WHAT THIS TASK INVOLVES
Output only the lines below that start at the line containing "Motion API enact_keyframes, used" and end at the line containing "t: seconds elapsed", with both ends kept.
Content starts
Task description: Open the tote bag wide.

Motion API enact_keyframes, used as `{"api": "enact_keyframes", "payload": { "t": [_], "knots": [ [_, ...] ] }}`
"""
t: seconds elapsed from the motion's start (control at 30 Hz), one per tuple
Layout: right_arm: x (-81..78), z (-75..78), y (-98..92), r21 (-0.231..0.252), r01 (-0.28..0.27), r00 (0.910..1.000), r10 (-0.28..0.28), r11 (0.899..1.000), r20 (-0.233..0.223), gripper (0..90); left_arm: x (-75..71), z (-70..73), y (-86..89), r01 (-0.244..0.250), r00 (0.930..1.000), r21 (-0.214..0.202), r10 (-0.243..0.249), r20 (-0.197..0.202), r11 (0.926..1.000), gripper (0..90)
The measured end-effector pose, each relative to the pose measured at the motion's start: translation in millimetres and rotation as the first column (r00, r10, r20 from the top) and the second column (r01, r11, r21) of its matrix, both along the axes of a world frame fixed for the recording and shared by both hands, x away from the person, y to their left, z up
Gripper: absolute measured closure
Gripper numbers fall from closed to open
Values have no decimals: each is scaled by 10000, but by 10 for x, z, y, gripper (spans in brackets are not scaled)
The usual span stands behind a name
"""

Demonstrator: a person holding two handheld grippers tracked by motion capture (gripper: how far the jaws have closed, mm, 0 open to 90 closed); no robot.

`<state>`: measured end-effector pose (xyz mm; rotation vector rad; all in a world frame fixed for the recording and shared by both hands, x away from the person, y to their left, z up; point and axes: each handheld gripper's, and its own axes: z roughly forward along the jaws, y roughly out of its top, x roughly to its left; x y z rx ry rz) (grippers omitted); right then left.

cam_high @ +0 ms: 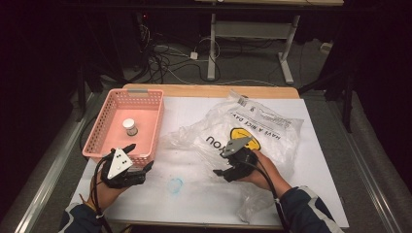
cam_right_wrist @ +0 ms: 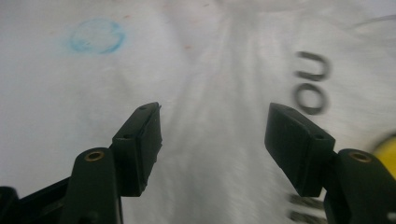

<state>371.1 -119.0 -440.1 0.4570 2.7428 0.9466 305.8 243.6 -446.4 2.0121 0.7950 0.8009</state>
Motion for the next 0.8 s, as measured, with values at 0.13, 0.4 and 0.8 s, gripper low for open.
{"api": "enact_keyframes", "payload": {
  "t": [0.13, 0.4, 0.8],
  "knots": [
    [74, -198, 107, -912, 352, 9994, -356, 9952, -28, 399, -17, -7, 4, -2, 10000, 49, 2, -26, 10000, 193],
    [165, -210, 27, -529, 935, 9956, -938, 9942, -43, 812, -35, -13, 16, -37, 10000, 108, 37, -59, 9999, 193],
    [175, 216, -213, 1240, 2372, 9449, -2585, 9635, 2010, 900, -17, 52, 67, -321, 9995, -112, 321, 15, 9994, 193]
  ]
}}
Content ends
RESULT OF THE EXERCISE
Motion API enact_keyframes, used as `{"api": "enact_keyframes", "payload": { "t": [_], "knots": [ [_, ...] ] }}`
"""
t: seconds elapsed from the motion's start (control at 30 Hz), one per tuple

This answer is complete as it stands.